* _WORK INSTRUCTIONS_:
Without the pictures, extract every line from the start of the material to the line containing "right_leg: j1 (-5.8", both ends included.

-*-

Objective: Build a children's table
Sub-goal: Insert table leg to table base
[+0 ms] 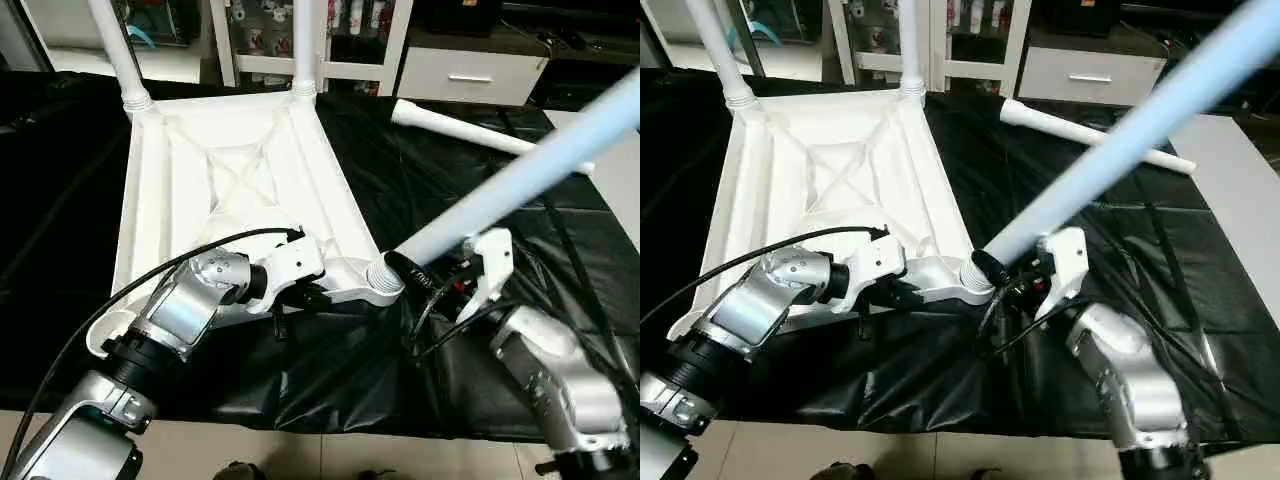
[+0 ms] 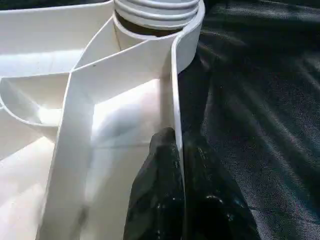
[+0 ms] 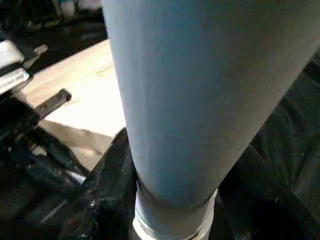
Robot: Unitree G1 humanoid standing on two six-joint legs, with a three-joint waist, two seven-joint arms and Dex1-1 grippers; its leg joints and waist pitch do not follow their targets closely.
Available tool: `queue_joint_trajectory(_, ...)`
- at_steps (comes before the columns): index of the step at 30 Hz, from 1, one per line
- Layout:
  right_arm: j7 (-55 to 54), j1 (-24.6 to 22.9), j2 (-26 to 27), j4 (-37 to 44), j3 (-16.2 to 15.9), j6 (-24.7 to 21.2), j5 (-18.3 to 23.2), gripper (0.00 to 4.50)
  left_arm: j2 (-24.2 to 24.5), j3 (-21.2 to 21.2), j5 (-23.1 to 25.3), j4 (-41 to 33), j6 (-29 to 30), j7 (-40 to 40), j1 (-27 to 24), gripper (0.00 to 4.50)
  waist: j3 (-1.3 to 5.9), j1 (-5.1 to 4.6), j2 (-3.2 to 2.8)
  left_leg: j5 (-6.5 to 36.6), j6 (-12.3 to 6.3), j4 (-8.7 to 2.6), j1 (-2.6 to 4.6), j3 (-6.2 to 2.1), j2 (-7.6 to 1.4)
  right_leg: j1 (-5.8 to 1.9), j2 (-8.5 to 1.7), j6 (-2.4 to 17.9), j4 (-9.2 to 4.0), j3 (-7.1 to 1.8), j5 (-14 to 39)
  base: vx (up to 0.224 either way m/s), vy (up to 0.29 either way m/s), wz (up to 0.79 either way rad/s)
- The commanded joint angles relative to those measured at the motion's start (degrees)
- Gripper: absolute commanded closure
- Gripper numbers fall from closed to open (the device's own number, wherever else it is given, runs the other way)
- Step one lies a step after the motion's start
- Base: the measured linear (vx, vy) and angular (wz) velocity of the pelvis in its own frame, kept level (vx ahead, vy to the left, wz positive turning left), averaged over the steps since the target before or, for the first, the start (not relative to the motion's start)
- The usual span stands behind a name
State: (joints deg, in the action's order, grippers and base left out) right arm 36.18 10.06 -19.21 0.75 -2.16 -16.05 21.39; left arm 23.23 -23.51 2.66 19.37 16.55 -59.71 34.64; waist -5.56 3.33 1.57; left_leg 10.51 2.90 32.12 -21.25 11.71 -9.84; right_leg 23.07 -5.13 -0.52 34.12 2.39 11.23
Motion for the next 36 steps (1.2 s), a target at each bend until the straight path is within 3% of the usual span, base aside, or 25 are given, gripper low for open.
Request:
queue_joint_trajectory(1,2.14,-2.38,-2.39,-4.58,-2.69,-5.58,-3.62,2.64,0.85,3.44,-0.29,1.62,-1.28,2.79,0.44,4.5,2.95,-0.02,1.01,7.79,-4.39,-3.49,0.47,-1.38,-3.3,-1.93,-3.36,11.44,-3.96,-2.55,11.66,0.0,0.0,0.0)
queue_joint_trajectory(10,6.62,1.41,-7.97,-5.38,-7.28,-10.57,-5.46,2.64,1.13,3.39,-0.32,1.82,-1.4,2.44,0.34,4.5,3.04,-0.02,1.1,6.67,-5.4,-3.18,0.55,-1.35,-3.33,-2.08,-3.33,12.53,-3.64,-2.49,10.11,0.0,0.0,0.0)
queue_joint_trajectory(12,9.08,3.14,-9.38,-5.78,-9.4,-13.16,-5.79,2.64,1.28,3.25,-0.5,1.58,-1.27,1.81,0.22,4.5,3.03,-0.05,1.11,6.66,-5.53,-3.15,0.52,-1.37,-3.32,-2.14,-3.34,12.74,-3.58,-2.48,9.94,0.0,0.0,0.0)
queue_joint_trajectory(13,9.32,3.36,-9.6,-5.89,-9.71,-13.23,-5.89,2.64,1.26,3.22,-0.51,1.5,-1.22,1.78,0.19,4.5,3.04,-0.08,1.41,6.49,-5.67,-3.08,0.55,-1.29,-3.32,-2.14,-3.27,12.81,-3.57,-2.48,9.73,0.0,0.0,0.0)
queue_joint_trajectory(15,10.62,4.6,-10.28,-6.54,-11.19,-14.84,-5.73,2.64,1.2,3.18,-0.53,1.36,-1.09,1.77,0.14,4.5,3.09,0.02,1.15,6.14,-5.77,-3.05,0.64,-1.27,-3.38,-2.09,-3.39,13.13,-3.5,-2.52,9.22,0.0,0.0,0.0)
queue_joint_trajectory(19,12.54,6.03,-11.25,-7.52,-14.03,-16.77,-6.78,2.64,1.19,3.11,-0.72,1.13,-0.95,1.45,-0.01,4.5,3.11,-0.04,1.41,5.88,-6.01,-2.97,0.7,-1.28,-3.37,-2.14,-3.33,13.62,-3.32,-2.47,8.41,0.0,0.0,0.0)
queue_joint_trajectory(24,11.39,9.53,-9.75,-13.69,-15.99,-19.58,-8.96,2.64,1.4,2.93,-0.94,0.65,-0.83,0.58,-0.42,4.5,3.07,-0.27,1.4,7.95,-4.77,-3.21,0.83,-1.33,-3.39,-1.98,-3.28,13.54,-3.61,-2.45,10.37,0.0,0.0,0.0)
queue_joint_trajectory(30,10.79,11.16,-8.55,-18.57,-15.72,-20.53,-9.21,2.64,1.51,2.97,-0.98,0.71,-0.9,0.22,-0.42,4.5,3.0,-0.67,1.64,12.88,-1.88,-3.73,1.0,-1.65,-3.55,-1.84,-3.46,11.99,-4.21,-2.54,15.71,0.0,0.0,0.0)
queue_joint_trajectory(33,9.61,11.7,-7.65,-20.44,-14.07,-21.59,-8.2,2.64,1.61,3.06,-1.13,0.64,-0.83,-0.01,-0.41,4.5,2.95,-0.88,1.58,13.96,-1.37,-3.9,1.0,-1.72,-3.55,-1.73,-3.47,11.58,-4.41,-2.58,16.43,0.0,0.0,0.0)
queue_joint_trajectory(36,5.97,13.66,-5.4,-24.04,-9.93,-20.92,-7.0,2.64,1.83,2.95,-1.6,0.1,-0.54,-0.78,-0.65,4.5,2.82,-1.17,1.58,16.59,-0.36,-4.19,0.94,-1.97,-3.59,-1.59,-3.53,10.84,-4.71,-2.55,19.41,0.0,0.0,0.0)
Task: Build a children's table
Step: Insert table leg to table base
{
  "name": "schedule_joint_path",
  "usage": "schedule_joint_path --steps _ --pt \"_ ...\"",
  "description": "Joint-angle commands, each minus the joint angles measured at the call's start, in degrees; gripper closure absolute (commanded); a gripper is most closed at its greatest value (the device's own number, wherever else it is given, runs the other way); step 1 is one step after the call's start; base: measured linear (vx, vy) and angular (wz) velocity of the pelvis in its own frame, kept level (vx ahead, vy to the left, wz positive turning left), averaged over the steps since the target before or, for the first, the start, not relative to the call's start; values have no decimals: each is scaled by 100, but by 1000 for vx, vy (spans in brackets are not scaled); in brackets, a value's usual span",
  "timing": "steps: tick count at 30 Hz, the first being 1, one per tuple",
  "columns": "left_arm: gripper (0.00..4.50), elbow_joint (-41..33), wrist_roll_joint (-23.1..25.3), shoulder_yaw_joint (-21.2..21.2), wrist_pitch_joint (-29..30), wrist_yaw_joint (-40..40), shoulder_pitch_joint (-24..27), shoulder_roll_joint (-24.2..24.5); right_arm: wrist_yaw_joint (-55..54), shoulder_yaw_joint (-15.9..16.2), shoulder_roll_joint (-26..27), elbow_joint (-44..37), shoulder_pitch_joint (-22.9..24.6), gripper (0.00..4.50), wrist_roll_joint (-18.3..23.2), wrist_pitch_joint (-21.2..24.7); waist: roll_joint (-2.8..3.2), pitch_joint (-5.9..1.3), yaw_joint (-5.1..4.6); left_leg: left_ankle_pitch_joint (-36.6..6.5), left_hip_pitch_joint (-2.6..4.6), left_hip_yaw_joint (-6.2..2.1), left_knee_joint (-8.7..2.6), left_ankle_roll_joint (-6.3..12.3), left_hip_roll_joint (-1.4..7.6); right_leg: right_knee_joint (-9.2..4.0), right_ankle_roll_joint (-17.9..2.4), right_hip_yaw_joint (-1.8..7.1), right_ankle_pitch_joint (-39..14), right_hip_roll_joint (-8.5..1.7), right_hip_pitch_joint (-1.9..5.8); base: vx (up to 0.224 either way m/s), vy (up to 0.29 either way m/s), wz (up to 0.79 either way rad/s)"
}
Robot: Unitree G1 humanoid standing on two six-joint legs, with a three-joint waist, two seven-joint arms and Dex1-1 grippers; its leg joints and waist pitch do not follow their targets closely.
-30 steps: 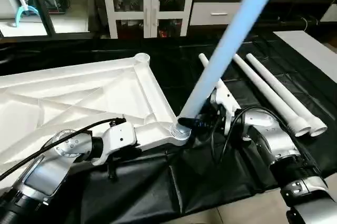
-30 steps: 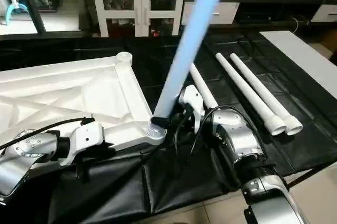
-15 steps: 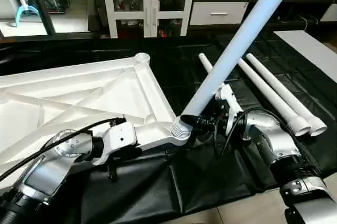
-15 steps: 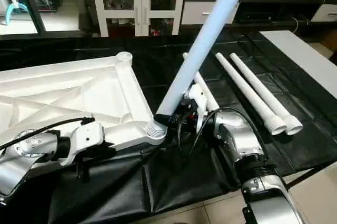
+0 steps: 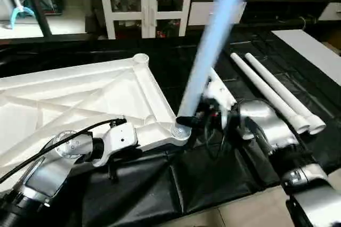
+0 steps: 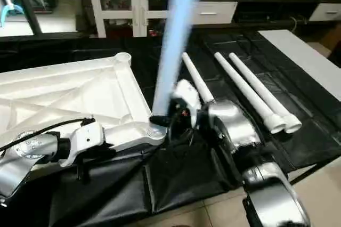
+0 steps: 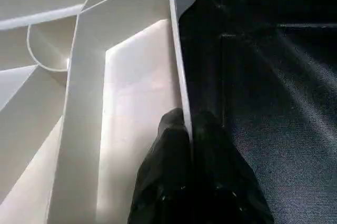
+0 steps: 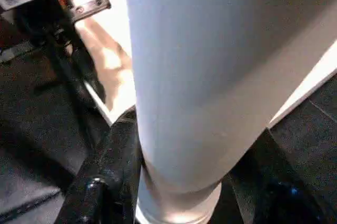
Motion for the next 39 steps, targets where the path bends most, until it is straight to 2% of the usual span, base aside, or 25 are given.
schedule_joint_path --steps 1,5,10,11,13,14,15,16,18,21,26,27,29,32,35,39 --pt "447 -66 78 -368 -137 -166 -22 -78 83 1249 -103 1257 744 263 -1300 528 124 162 -68 -4587 62 -252 -640 -159 427 -553 -157 151 -3299 -378 -278 0 0 0" --pt "447 -75 85 -354 -127 -160 -19 -102 104 1274 -84 1324 713 263 -1328 498 109 168 -70 -4638 98 -240 -631 -134 415 -589 -98 151 -3430 -379 -321 0 0 0" --pt "447 -95 88 -341 -110 -145 -3 -111 -38 1196 -115 1401 836 263 -1363 312 98 181 -72 -4658 107 -237 -626 -104 405 -623 -27 135 -3636 -381 -339 0 0 0" --pt "447 -98 84 -340 -106 -135 3 -117 -137 1070 -107 1414 930 263 -1291 264 106 172 -71 -4676 115 -236 -635 -108 415 -611 -50 130 -3493 -374 -333 0 0 0" --pt "447 -98 84 -342 -105 -132 4 -122 -176 932 -71 1420 981 263 -1156 372 108 151 -70 -4620 86 -242 -667 -109 427 -579 -109 142 -3225 -381 -282 0 0 0" --pt "447 -97 85 -348 -101 -128 3 -130 -273 682 -9 1452 1060 263 -922 530 114 151 -66 -4579 49 -245 -704 -124 444 -555 -168 156 -2967 -387 -252 0 0 0" --pt "447 -97 85 -348 -101 -128 3 -130 -273 682 -9 1452 1060 263 -922 530 113 161 -62 -4580 44 -238 -710 -131 449 -559 -178 169 -2937 -389 -261 0 0 0" --pt "447 -106 83 -347 -99 -130 10 -128 -450 505 36 1496 1113 263 -797 576 113 169 -55 -4602 77 -220 -698 -142 443 -581 -184 170 -3007 -388 -295 0 0 0" --pt "447 -116 83 -344 -99 -131 20 -123 -635 316 103 1546 1147 263 -659 579 111 167 -62 -4566 67 -232 -691 -134 433 -597 -158 170 -3159 -406 -282 0 0 0" --pt "447 -131 85 -337 -104 -131 42 -115 -925 23 223 1574 1228 263 -416 675 130 177 -76 -4775 80 -241 -723 -166 438 -603 -126 123 -3174 -369 -295 0 0 0" --pt "447 -115 94 -327 -122 -131 49 -118 -1077 -179 329 1498 1374 263 -303 673 157 178 -82 -5136 84 -222 -796 -187 440 -585 -77 35 -3079 -315 -280 0 0 0" --pt "447 -115 94 -327 -122 -131 49 -118 -1077 -179 329 1498 1374 263 -303 673 156 178 -78 -5140 81 -219 -800 -181 438 -585 -72 34 -3089 -318 -275 0 0 0" --pt "447 -112 96 -327 -128 -131 52 -112 -1098 -246 366 1417 1435 263 -284 710 152 170 -70 -5102 118 -189 -779 -163 417 -627 -39 23 -3247 -323 -305 0 0 0" --pt "447 -113 102 -328 -132 -127 57 -108 -1114 -232 375 1347 1485 263 -274 725 143 165 -66 -4942 110 -198 -756 -139 411 -659 -12 40 -3388 -370 -300 0 0 0" --pt "447 -134 111 -328 -122 -131 67 -110 -1059 -189 377 1186 1583 263 -283 710 146 176 -68 -4946 100 -209 -761 -149 416 -673 8 29 -3472 -373 -303 0 0 0" --pt "447 -152 121 -333 -129 -118 86 -117 -1058 176 230 947 1783 263 -702 95 160 151 -37 -5005 93 -184 -808 -176 443 -622 -32 -1 -3151 -367 -261 0 0 0"
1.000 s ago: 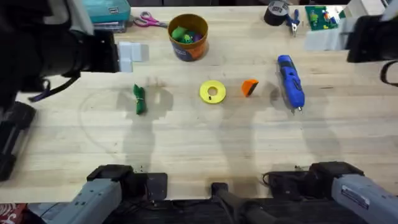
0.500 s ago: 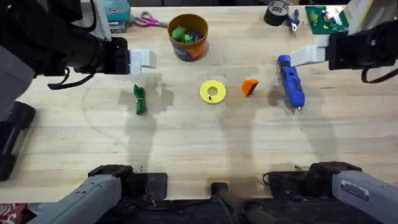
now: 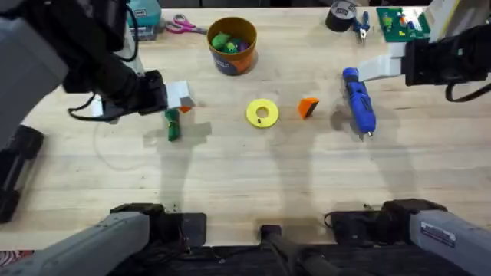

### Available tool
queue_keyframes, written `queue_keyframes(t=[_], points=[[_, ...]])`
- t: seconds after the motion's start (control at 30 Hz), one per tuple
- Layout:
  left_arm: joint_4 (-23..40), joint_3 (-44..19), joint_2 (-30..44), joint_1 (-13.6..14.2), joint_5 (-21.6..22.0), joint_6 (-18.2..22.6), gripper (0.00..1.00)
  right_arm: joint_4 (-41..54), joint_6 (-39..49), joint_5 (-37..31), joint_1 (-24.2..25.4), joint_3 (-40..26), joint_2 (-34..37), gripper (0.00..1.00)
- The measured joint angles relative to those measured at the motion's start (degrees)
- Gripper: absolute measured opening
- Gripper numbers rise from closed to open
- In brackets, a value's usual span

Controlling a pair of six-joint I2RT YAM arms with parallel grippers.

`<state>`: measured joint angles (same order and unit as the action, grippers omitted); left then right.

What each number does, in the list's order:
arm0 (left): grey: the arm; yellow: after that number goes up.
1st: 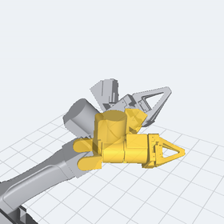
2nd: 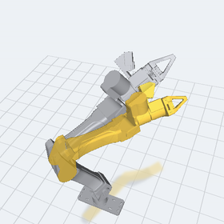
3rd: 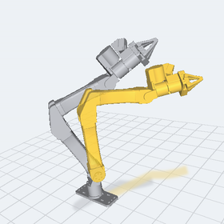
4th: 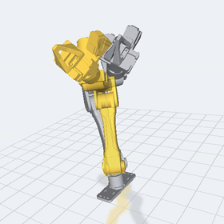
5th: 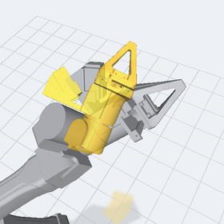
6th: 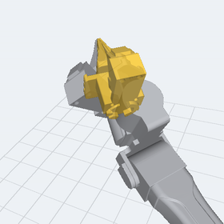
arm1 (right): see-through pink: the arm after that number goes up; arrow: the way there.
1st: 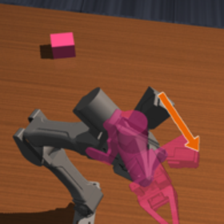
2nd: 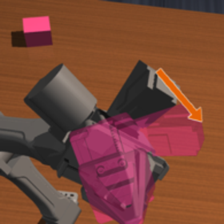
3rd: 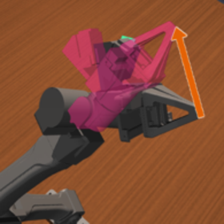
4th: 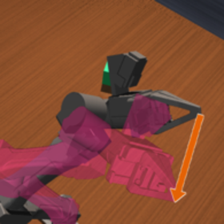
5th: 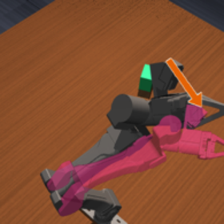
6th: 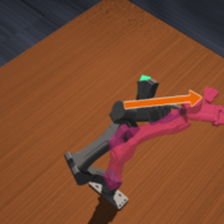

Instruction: Pick up the gripper from the table and insert it into the empty holder that is missing its gripper. Then pick up a screw, insert it into the mounting hole, and use the screwdriver to tighten it. Finally, clean up the table by picking up the vegetable and placing it into the bucket.

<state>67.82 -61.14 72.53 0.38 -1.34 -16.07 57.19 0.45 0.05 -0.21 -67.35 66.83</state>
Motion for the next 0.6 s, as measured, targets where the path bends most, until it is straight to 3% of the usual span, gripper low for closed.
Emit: queue_keyframes(t=[0.17,0.47,0.6], points=[[-5.1,2.1,4.7,0.0,1.0,-2.2,0.991,0.0,0.0,0.0,0.0,0.0,0.0,0.997],[-12.1,3.8,16.2,0.0,1.2,-2.4,0.989,0.0,0.0,0.0,0.0,0.0,0.0,0.996],[-14.2,3.8,21.1,0.0,1.2,-2.2,0.934,0.0,0.0,0.0,0.0,0.0,0.0,0.997]])
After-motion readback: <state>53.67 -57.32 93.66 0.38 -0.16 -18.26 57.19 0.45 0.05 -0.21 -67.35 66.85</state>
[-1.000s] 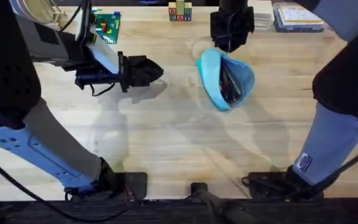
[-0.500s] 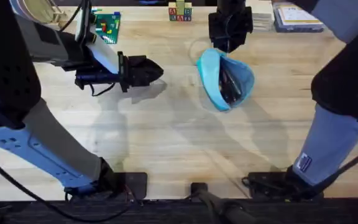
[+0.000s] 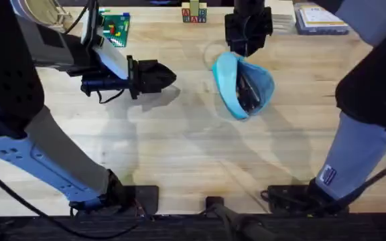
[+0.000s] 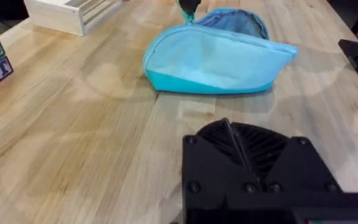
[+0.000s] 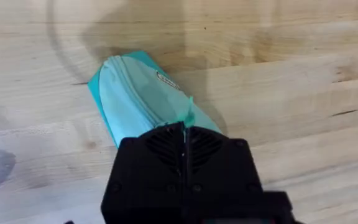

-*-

* _COMPLETED EXERCISE_:
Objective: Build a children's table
Sub-goal: Insert table leg to table base
[+0 ms] 
[+0 ms] 
[+0 ms] 
Robot: Unitree G1 humanoid standing on two six-joint legs, with a three-joint waist, two seven-joint arms and Dex1-1 grippers; its leg joints and waist pitch do not follow their targets closely.
Available tool: `queue_joint_trajectory(_, ...)`
- at_steps (comes before the columns): index of the step at 30 Hz, from 1, one per line
- Layout:
  right_arm: j7 (-55 to 54), j1 (-24.6 to 22.9), j2 (-26 to 27), j4 (-37 to 44), j3 (-16.2 to 15.9), j6 (-24.7 to 21.2), j5 (-18.3 to 23.2), gripper (0.00 to 4.50)
  left_arm: j2 (-24.2 to 24.5), j3 (-21.2 to 21.2), j5 (-23.1 to 25.3), j4 (-41 to 33), j6 (-29 to 30), j7 (-40 to 40), j1 (-27 to 24), gripper (0.00 to 4.50)
  waist: j3 (-1.3 to 5.9), j1 (-5.1 to 4.6), j2 (-3.2 to 2.8)
  left_leg: j5 (-6.5 to 36.6), j6 (-12.3 to 6.3), j4 (-8.7 to 2.6), j1 (-2.6 to 4.6), j3 (-6.2 to 2.1), j2 (-7.6 to 1.4)
  right_leg: j1 (-5.8 to 1.9), j2 (-8.5 to 1.7), j6 (-2.4 to 17.9), j4 (-9.2 to 4.0), j3 (-7.1 to 1.8), j5 (-14 to 39)

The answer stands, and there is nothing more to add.